• What needs to be done
Up to and including the line with "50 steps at", please reproduce the lines below exactly, beginning with the first.

• Material for this task
□ □ □ □
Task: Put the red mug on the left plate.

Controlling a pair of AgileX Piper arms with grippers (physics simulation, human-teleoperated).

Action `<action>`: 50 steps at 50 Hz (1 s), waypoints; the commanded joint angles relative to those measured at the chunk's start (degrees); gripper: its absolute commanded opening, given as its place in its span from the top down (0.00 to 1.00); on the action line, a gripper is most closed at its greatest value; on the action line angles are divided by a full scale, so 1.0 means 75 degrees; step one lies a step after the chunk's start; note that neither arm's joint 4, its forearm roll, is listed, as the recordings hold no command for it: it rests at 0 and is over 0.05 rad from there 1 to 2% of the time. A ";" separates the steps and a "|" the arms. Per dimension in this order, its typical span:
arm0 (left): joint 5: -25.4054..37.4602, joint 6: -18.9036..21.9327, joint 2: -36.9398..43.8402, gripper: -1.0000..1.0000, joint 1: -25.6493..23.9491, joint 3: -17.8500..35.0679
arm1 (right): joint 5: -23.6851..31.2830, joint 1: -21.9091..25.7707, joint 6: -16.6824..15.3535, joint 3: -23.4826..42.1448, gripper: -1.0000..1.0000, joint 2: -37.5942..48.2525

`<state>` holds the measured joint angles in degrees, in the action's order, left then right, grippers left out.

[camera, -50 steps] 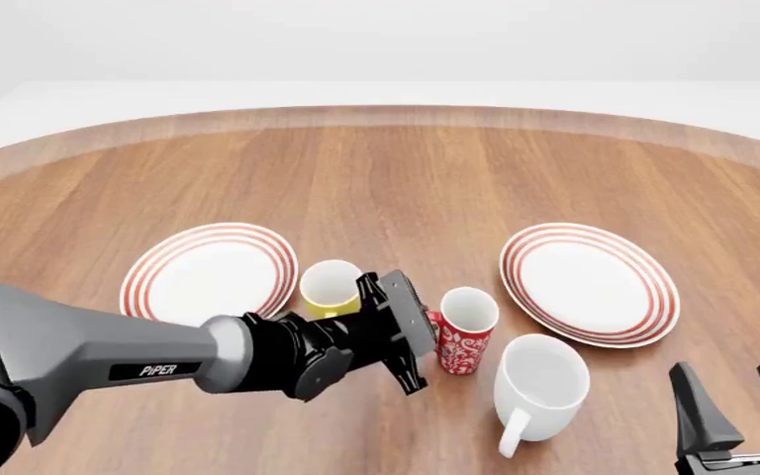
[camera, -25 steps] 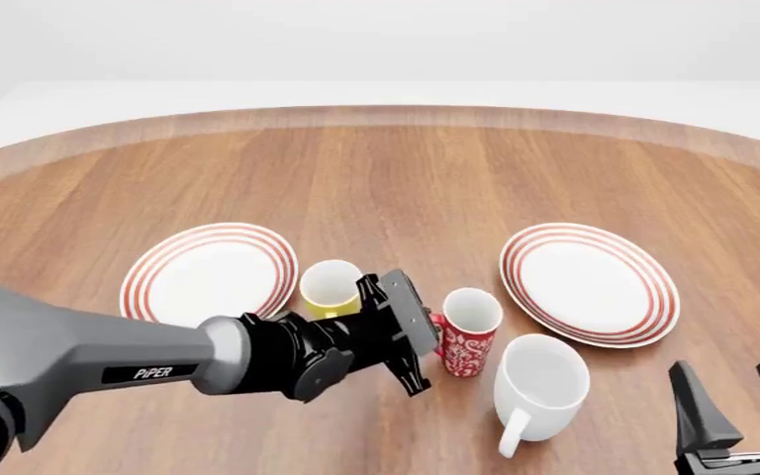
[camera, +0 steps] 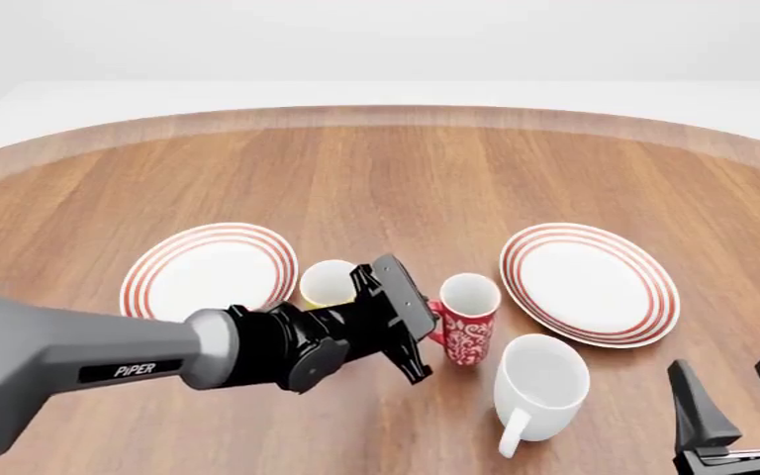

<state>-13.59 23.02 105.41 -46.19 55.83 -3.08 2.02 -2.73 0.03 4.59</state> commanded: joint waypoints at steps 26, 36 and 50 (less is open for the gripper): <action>0.0170 -0.0243 -0.1187 1.00 0.0636 0.0065 | 0.0036 0.0013 -0.0016 -0.0001 0.00 -0.0009; 0.0279 -0.0276 -0.1411 1.00 0.0796 0.0105 | -0.0094 0.0021 -0.0022 -0.0002 0.00 0.0136; 0.0239 -0.0367 -0.1773 1.00 0.1164 -0.0015 | -0.0076 0.0028 -0.0023 -0.0002 0.00 0.0128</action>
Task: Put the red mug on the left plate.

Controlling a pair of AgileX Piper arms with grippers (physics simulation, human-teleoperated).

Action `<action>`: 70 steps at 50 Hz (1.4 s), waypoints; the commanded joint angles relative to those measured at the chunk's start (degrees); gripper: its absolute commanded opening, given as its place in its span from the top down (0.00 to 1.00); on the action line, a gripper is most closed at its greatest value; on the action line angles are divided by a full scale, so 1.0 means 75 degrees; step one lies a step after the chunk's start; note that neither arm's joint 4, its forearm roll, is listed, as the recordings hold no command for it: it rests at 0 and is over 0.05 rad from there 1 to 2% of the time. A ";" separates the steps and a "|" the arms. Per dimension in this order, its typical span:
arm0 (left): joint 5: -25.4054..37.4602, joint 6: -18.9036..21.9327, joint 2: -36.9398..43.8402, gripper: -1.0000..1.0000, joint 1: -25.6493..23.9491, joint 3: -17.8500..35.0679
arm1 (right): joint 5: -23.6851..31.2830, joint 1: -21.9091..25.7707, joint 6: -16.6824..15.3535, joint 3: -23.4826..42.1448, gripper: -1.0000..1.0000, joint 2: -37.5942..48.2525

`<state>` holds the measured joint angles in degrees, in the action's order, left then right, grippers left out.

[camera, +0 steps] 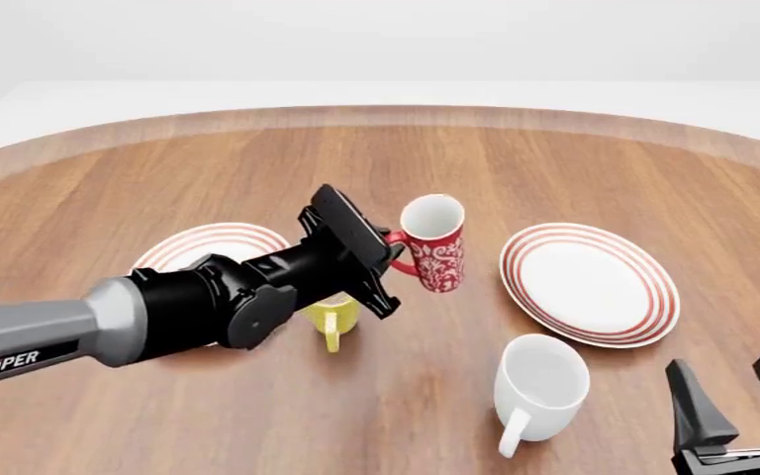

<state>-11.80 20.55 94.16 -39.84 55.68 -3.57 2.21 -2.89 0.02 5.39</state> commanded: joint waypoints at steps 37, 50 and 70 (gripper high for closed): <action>-0.0036 -0.0385 -0.0566 1.00 0.1930 0.0081 | -0.0055 0.0003 -0.0010 0.0001 0.00 0.0085; -0.0321 -0.0480 -0.0350 1.00 0.2525 -0.0045 | -0.0057 0.0010 -0.0012 0.0001 0.00 0.0088; -0.0789 -0.0948 -0.1250 1.00 0.2941 -0.1355 | -0.0014 -0.0001 -0.0010 0.0000 0.00 0.0070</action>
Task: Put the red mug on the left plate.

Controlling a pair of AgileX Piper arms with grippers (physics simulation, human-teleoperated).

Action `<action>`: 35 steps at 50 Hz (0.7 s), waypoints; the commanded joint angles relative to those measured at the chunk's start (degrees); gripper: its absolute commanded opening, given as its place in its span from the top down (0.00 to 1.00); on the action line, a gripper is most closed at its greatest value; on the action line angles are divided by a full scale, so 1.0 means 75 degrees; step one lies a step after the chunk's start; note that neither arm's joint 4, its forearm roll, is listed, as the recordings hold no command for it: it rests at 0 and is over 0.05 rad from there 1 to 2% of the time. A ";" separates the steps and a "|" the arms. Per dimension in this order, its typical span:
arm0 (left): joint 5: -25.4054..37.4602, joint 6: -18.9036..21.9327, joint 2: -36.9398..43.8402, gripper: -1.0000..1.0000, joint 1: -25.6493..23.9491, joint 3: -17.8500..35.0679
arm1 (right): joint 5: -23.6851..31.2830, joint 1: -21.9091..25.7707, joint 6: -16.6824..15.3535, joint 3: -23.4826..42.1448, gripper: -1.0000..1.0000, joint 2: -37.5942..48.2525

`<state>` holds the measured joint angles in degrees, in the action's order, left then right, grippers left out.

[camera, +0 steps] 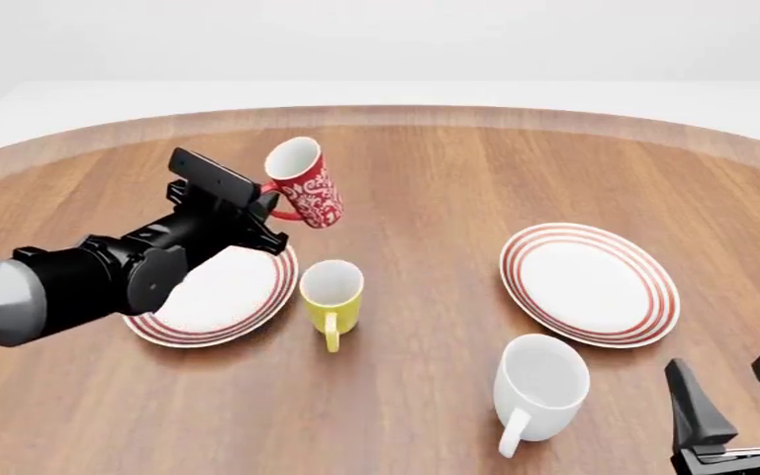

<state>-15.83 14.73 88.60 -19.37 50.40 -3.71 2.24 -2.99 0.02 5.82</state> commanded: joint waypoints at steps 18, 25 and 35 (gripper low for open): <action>-0.0807 -0.0212 -0.0753 1.00 0.0980 -0.1585 | 0.0085 -0.0011 0.0014 0.0000 0.00 -0.0086; -0.1170 -0.0326 -0.0617 1.00 0.1256 -0.1953 | 0.0106 -0.0004 0.0012 0.0000 0.00 -0.0118; -0.1576 -0.0014 -0.0195 1.00 0.1776 -0.2041 | 0.0091 -0.0002 0.0009 0.0000 0.00 -0.0112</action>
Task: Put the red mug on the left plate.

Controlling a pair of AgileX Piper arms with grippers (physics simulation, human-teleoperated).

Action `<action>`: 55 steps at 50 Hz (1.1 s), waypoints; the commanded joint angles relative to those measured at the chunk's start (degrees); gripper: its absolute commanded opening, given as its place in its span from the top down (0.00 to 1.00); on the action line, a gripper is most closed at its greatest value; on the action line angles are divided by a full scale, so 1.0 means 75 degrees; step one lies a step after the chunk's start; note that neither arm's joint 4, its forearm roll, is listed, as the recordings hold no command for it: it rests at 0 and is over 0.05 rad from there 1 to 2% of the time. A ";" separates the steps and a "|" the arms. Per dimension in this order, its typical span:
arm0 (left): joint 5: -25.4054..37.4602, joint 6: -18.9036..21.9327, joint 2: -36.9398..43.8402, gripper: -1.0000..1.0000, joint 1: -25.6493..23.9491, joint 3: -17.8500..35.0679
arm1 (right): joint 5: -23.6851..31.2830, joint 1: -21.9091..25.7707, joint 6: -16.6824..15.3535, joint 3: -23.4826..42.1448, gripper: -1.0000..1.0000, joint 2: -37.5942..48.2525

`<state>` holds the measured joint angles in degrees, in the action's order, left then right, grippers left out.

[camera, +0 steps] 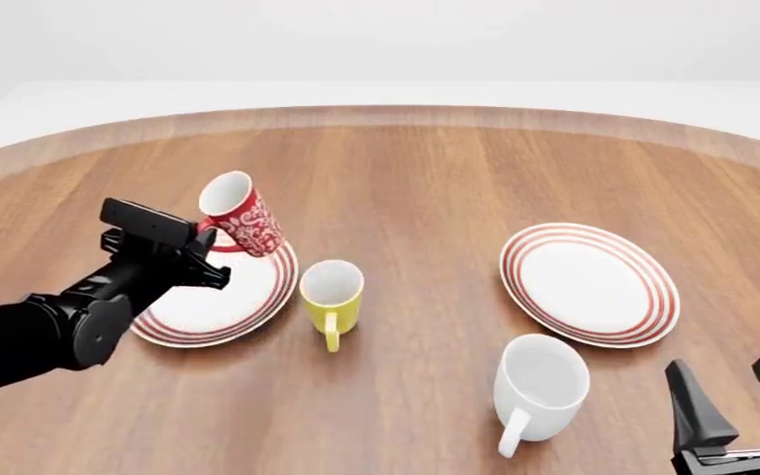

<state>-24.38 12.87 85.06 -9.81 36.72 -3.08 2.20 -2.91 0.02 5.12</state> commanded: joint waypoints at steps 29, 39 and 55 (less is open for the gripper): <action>-0.1274 0.1254 0.1025 1.00 0.1347 -0.0264 | -0.0072 0.0003 0.0001 0.0001 0.00 0.0054; -0.1542 0.1608 0.1585 1.00 0.1253 -0.0232 | -0.0071 0.0003 0.0003 0.0001 0.00 0.0052; -0.1798 0.1950 0.1793 1.00 0.1389 -0.0265 | -0.0070 0.0001 0.0002 0.0001 0.00 0.0050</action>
<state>-36.74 25.69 97.59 0.25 34.65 -3.60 2.23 -2.91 0.02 5.48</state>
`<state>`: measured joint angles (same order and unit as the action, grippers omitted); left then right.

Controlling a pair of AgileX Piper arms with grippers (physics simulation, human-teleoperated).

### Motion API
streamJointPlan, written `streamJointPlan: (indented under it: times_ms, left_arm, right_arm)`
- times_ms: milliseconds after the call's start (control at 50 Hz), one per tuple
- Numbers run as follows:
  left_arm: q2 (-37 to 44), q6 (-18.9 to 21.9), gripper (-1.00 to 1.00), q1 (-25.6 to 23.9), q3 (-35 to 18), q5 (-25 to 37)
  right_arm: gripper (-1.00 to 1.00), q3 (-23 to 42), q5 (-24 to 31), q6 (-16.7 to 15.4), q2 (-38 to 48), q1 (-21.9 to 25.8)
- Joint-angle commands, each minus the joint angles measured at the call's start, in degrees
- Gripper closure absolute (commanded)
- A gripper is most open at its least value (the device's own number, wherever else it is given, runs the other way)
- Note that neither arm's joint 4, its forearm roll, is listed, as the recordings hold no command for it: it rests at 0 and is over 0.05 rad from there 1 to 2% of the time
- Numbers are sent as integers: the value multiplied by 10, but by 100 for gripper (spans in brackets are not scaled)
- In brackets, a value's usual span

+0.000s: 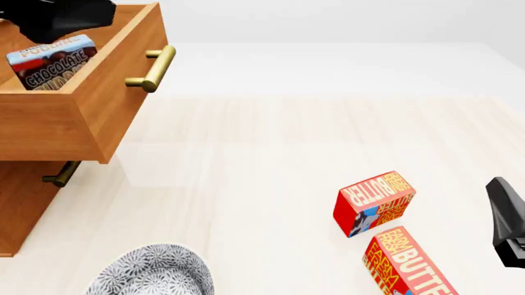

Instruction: Put the chocolate pudding in the top drawer of the cabinet and close it.

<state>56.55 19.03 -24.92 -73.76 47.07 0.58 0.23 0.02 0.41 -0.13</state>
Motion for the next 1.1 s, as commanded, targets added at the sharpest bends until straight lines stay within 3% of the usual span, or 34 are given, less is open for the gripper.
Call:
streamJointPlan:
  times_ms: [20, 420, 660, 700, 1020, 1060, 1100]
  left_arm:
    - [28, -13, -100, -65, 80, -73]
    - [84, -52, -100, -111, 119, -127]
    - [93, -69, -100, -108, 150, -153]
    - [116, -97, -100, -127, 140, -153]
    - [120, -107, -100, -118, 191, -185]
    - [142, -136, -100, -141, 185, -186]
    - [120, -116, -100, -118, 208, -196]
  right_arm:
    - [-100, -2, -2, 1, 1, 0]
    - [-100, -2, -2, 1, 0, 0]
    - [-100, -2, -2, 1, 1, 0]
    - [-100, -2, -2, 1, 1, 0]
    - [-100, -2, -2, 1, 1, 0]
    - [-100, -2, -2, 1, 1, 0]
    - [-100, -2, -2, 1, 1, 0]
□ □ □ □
• Exercise solution
Task: Put the red mug on the left plate.

Controlling a pair of AgileX Piper arms with grippers (physics simulation, human-teleoperated).

Action `<action>`: 50 steps at 50 Hz (1 s), waypoints; the commanded joint angles relative to those measured at the chunk's start (degrees); gripper: its absolute commanded opening, given as its place in its span from the top down (0.00 to 1.00); on the action line, a gripper is most closed at its greatest value; on the action line angles are divided by a full scale, so 1.0 means 75 degrees; step one lies a step after the chunk's start; note that neither arm's joint 4, its forearm roll, is listed, as the recordings hold no command for it: it rests at 0 and is over 0.05 rad from there 1 to 2% of the time. A ";" separates the steps and a "|" the arms. Per dimension in this order, its typical span:

Work on this exercise has been finished.